PROBLEM: Transcribe the listing from its top line through the line with "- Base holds". Keep it exact, both ends included, and add nothing.
_ _ _
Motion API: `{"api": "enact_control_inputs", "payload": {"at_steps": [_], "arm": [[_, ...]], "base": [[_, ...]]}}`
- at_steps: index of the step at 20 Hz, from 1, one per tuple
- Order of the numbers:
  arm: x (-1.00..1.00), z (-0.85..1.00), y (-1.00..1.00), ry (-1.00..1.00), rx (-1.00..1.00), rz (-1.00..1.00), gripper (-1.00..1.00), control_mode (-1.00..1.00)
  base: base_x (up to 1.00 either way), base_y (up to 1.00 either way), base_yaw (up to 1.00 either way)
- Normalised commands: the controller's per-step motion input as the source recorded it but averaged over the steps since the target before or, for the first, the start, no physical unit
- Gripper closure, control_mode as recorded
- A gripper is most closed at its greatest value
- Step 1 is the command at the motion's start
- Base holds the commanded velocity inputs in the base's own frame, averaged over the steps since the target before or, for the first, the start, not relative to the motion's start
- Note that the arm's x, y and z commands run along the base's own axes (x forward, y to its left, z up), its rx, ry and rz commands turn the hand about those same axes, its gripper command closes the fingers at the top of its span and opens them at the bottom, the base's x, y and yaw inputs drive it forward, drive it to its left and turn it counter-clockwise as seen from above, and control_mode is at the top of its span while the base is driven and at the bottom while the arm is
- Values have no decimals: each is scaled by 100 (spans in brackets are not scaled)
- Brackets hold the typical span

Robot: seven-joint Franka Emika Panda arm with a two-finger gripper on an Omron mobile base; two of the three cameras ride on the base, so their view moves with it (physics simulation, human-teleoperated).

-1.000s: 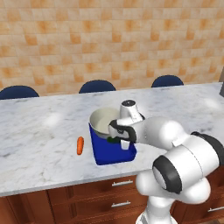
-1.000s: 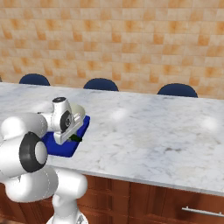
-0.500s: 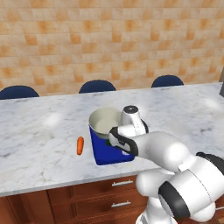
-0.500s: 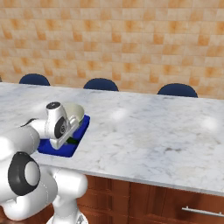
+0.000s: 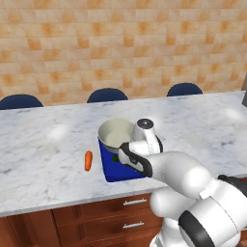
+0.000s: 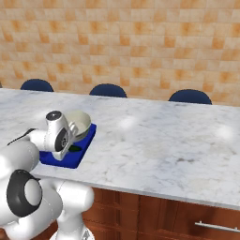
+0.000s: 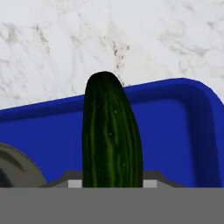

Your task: Place the two vegetables and bowl onto the tray for setting up a vegetable dip station.

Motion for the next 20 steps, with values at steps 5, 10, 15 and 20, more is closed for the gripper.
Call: {"api": "enact_control_inputs", "payload": {"at_steps": [5, 10, 15, 20], "arm": [[2, 6, 35, -2, 0, 16, 100, -100], [0, -9, 18, -4, 0, 6, 100, -100], [10, -12, -13, -1, 1, 0, -100, -100], [7, -3, -13, -3, 0, 0, -100, -100]], "base": [[0, 0, 0], [0, 0, 0], [0, 0, 0], [0, 0, 0]]}}
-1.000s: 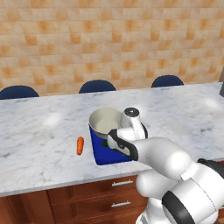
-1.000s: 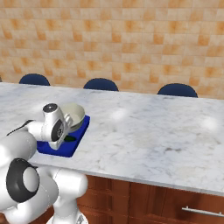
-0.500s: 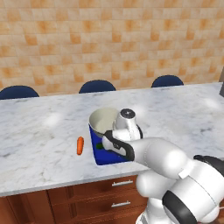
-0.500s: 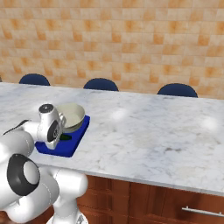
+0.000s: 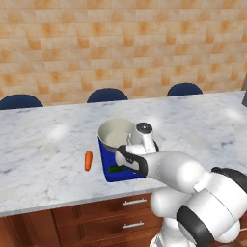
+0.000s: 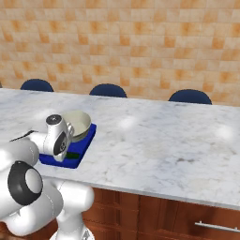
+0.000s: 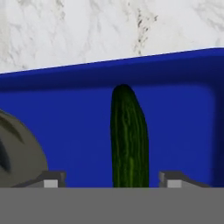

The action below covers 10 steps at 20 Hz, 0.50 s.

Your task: Place the two vegetables and bowl onto the tray for setting up a vegetable dip station.

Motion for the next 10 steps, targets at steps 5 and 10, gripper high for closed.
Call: {"api": "enact_control_inputs", "payload": {"at_steps": [5, 10], "arm": [[1, 7, 3, -3, -2, 0, -100, -100], [-21, 51, 8, 0, -2, -2, -100, -100]], "base": [[0, 0, 0], [0, 0, 0]]}}
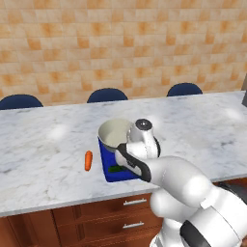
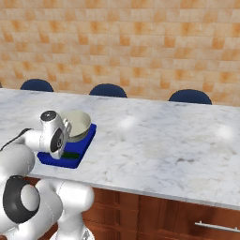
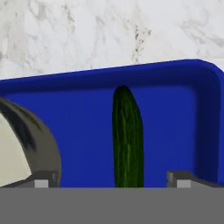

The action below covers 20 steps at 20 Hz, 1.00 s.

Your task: Place the two vegetables and bowl onto the tray for setting up a vegetable dip station.

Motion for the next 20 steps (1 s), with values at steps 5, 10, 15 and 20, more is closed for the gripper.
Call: {"api": "enact_control_inputs", "payload": {"at_steps": [5, 10, 15, 20], "arm": [[-9, 35, 16, 0, 0, 0, -100, -100], [20, -2, 31, 0, 0, 25, -100, -100], [-6, 0, 48, 0, -3, 43, -100, -100], [-6, 0, 53, 0, -4, 41, -100, -100]], "base": [[0, 0, 0], [0, 0, 0], [0, 0, 0], [0, 0, 0]]}}
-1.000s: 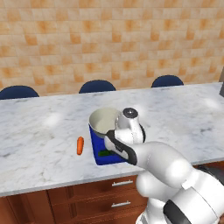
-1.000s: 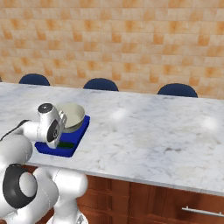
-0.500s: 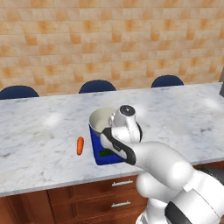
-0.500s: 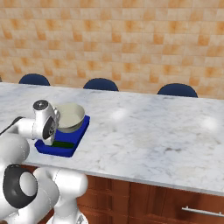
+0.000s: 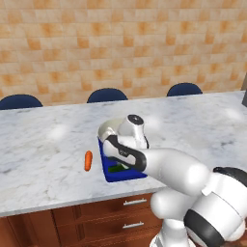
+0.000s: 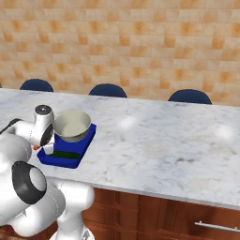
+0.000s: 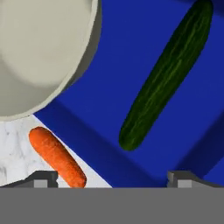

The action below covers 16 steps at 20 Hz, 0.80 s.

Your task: Place the two vegetables and bowl onto the tray for setting up a vegetable dip station.

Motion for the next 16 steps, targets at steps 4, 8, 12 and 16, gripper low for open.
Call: {"api": "enact_control_inputs", "payload": {"at_steps": [4, 8, 12, 16], "arm": [[-1, 10, 73, 4, -6, 32, -100, -100], [13, 7, 70, 15, -15, 16, -100, -100], [11, -8, 50, 0, -18, 10, -100, -100], [43, -3, 56, -8, -18, 1, -100, -100]], "base": [[0, 0, 0], [0, 0, 0], [0, 0, 0], [0, 0, 0]]}}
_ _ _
COMPLETED TASK:
Motion API: `{"api": "enact_control_inputs", "payload": {"at_steps": [_], "arm": [[_, ...]], "base": [[_, ...]]}}`
- at_steps: index of the step at 20 Hz, from 1, one per tuple
- Order of the numbers:
  arm: x (-1.00..1.00), z (-0.85..1.00), y (-1.00..1.00), ry (-1.00..1.00), rx (-1.00..1.00), rz (-1.00..1.00), gripper (-1.00..1.00), control_mode (-1.00..1.00)
  base: base_x (up to 1.00 either way), base_y (up to 1.00 either way), base_yaw (up to 1.00 either way)
- Normalised commands: the controller's per-step motion input as the source recorded it but averaged over the steps since the target before or, for the first, the start, no physical unit
- Gripper closure, control_mode as recorded
- A gripper is most closed at its greatest value
- Step 1 is the command at the motion's start
- Base holds the commanded velocity inputs in the base's own frame, averaged over the steps since the target before or, for the first, the start, not relative to the motion's start

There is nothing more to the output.